Di depanku ada kemungkinan tak berujung. Dan di sekelilingku ada kesempatan tak terbatas. Kenapa aku harus takut?"
(Pengkotbah 11:6)
Taburlah benih damai itu dalam rumahmu hunny... Apapun hasilnya, apapun kendalanya, hunny akan dimampukanNya saat engkau bersandar pada kuat kuasaNya ^_^

__________________

clara_anita's picture

My dearest Hunny, Hun,

My dearest Hunny,

Hun, bagaiman rasanya mengurung diri di dalam "penjara" ukuran 2 x 3 itu? Berapa lama tubuh dan jiwamu dapat menahannya?

Kadang ketika kita "dilukai" oleh kenyataan yang kejam  (ini gaya sok dramatis model sinetron Indonesia ), reaksi pertama adalah mengambil langkah seribu menarik diri ke tempat persembunyian yang kita anggap nyaman.

Dalam keadaan demikian, manusia tak ubdahnya seperti seekor kura-kura yang langsung menyembunyikan kepalanya di balik cangkang kerasnya -- pertahanan semu yang tidak membawanya kemana-mana.

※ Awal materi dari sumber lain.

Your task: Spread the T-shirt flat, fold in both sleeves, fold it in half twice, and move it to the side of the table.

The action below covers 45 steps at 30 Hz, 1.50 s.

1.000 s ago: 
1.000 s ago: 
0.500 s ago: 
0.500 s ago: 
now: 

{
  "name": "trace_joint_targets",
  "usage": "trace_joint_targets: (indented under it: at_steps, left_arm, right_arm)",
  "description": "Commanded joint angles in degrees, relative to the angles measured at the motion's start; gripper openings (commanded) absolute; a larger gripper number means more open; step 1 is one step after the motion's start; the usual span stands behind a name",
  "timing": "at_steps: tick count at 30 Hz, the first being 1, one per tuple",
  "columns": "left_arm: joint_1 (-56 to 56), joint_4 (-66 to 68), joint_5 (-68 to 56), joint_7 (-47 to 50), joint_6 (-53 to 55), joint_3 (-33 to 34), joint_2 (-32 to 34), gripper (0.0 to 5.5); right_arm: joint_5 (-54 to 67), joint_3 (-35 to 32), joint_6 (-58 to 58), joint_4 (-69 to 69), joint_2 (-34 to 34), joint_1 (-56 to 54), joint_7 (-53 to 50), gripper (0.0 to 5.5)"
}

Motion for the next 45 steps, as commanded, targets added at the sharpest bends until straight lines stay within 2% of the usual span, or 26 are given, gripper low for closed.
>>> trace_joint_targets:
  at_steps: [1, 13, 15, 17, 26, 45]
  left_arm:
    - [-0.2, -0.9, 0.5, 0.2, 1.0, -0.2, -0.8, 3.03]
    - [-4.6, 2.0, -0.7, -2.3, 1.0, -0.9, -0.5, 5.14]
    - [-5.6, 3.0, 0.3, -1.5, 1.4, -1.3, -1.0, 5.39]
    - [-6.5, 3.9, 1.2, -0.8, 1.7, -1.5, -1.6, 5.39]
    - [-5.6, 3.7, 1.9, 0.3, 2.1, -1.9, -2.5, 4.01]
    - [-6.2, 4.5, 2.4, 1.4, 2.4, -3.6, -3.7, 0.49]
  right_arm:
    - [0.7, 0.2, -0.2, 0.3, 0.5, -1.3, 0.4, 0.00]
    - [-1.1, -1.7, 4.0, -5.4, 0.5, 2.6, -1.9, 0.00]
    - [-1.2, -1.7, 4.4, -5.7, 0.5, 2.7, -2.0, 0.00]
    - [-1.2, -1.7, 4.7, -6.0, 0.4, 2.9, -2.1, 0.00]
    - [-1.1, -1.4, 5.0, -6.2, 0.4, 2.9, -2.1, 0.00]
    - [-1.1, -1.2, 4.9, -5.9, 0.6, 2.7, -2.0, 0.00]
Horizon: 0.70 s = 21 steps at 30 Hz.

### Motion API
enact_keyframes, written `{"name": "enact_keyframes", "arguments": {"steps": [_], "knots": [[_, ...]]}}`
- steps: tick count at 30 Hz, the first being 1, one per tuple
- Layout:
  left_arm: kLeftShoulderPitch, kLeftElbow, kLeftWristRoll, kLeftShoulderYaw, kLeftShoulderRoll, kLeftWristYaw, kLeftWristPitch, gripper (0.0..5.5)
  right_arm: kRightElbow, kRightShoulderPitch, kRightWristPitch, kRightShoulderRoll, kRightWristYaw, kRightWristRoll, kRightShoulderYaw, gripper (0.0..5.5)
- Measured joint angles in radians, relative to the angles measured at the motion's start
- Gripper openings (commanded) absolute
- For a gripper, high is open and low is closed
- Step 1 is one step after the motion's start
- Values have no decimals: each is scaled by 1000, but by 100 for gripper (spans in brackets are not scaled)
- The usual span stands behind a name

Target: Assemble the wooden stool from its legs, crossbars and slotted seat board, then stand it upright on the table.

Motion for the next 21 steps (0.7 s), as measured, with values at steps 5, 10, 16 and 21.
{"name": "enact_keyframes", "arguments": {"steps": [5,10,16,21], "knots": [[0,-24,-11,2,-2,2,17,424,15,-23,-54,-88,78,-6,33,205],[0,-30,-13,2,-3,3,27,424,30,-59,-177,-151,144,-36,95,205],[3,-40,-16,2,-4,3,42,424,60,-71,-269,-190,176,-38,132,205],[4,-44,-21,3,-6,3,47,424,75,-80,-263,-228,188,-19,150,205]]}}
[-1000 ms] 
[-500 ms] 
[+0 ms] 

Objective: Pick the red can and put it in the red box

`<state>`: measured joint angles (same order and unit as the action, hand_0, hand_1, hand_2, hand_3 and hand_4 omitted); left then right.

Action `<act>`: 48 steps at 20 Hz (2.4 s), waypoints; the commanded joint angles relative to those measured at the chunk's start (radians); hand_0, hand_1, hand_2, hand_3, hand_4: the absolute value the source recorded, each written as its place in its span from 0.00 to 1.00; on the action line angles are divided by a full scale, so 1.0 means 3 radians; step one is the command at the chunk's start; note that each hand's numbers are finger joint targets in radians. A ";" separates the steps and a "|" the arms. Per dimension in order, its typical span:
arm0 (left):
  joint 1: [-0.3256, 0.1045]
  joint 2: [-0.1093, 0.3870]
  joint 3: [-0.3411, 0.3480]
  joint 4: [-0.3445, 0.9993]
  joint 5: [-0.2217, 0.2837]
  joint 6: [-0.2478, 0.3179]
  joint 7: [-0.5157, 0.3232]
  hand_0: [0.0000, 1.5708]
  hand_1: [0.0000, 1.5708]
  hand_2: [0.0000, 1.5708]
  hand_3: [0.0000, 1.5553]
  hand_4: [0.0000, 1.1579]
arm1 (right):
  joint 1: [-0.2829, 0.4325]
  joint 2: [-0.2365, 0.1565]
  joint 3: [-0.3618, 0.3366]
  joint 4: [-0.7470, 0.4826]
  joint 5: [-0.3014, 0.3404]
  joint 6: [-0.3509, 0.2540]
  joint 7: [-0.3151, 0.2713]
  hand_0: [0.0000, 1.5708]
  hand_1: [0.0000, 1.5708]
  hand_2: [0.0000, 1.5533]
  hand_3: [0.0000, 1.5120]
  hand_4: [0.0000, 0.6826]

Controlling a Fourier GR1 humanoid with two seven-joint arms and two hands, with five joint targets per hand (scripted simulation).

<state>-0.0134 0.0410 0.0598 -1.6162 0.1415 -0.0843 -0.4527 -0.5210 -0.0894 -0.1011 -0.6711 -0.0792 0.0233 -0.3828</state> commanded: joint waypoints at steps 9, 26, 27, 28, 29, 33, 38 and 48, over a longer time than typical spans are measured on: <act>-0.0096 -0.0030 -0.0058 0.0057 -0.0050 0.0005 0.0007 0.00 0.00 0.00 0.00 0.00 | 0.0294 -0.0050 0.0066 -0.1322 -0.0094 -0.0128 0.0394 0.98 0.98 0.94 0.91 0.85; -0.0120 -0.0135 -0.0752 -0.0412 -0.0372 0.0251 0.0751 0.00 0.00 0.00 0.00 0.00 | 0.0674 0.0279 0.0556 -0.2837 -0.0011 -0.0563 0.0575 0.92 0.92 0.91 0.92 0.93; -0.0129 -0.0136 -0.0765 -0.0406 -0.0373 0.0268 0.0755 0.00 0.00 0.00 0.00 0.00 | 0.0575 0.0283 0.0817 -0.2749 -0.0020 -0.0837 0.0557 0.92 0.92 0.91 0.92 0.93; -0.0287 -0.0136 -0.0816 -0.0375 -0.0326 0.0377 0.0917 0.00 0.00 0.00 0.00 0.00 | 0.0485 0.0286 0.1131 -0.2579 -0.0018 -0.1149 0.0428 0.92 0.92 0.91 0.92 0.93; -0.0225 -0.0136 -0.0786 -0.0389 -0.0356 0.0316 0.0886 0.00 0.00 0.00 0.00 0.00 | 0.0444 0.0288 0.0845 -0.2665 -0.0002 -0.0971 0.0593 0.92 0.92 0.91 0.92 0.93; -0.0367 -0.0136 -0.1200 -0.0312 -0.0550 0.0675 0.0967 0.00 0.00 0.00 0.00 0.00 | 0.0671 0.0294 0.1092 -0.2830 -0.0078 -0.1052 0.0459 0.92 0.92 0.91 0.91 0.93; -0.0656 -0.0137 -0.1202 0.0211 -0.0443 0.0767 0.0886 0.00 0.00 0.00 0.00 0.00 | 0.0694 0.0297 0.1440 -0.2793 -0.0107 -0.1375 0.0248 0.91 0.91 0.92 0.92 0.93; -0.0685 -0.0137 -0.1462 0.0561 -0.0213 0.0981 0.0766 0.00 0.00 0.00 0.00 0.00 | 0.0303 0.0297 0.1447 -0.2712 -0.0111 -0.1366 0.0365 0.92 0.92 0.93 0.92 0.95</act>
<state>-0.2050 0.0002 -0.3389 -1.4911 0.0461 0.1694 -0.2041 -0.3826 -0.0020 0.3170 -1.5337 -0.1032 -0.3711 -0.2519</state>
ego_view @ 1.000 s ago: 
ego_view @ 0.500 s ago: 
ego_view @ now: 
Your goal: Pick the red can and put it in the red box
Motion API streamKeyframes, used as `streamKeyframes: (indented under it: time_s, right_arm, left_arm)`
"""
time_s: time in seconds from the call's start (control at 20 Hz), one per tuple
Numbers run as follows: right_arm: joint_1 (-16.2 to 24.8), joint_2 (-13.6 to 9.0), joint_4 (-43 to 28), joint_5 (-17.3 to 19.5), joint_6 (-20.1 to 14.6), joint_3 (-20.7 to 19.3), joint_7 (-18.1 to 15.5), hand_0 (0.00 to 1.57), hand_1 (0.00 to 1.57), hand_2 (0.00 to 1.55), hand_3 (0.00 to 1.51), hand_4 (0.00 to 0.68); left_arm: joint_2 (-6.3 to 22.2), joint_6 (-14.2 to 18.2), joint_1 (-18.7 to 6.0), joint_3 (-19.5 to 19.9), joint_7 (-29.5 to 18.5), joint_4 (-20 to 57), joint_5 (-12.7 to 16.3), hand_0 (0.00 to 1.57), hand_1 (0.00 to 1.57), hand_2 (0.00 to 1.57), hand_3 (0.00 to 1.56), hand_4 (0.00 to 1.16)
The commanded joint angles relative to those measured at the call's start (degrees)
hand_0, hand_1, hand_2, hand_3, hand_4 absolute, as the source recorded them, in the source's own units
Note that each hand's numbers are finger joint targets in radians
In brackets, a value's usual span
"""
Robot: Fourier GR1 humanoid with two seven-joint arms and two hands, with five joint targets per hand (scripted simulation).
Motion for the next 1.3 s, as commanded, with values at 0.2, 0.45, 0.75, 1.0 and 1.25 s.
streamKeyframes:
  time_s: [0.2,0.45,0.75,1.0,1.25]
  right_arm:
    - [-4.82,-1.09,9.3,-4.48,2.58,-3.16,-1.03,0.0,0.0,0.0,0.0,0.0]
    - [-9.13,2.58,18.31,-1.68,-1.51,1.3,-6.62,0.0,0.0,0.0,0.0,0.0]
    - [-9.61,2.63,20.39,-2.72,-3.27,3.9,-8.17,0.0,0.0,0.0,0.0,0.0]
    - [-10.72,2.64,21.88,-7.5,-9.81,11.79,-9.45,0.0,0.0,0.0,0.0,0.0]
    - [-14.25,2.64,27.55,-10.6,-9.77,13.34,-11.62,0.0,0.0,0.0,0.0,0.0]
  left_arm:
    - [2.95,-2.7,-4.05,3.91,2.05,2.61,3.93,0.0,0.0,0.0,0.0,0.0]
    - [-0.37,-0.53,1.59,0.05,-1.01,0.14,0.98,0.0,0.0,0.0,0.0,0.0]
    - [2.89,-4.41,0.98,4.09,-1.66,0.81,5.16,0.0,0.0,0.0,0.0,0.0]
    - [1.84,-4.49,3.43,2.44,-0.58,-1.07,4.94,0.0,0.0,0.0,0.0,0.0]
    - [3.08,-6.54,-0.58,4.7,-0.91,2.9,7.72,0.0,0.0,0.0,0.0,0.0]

Satu hal yang pasti, di dalam cangkang keras "istana" kita yang sempit itu, kita "memenjarakan" pandangan kita. Hanya luka dan sakit kitalah yang mampu kita lihat dan rasa.

Sadarkah, ketika yang kita hanya melihat luka-luka kita, pada saat itulah kita gagal melihatNYA yang maha kasih.

Hunny, sudahkah kau kembali pulang?

Cheers,

nita

noni's picture

Pulang...

Dear...
Rumah telah membawaku kembali.
Saya hanya bertahan di kos selama sekitar 6 bulan.
Setelah 'sukses' menata hati dan 'merasa' siap berdamai dengan diri sendiri (ciee...), saya pulang ke rumah.

Waktu membawa kami berproses, hingga hari ini, kami semua belajar untuk 'mengimani' kalimat : 'home sweet home'.
Sekarang, tiap habis jam kantor, nggak sabar rasanya untuk segera pulang, halah!!

Hunny, benarkah dirimu jengah pulang ke rumah?

__________________

Andreas Priyatna's picture

Ini 'kan cuma sekedar fiksi

Saya rasa tulisan Clara Anita ini cuma sebuah fiksi, it is not a really matter of fact that happened to her. Kalau ini terjadi sama Clara..., Oh my God..., saya turut prihatin...., ada apa emangnya di rumah mu..., mbok ya mulih nang umahku ae.

clara_anita's picture

Dear Andreas, Lho, rumah

Dear Andreas,

Lho, rumah Andreas dimana? Boleh juga nih sekali-kali mampir

Cheers,

nita

Andreas Priyatna's picture

Monggo Kerso

Ojo sungkan-sungkan, mampir ae..., umahku nang Jl. Sudirman No. 2

clara_anita's picture

Kalau di kota saya yang ada

Kalau di kota saya yang ada di jalan jend Sud no 2 adalah banguna ini. Di kota manakah anda berada?

virgi_diar's picture

BELUM

    clara saya suka dengan tulisan anda,memang ada hal-hal yang kita tidak bisa memilih,suka tidak suka itu sudah jadi milik kita,sudah identitas,aku seperti hidup dalam tulisanmu loh....,akupun belum ingin pulang juga bukan karena aku benci rumahku,aku hanya ingin menjauh menghindari supaya tak tersentuh lagi kepingan yang sudah terekat ulang itu,yang sudah rapuh itu....cukuplah aku memandangnya dari kejauhan dan aku pikir itu yang terbaik,dari kejauhan akan selalu kunaikkan doa-doaku.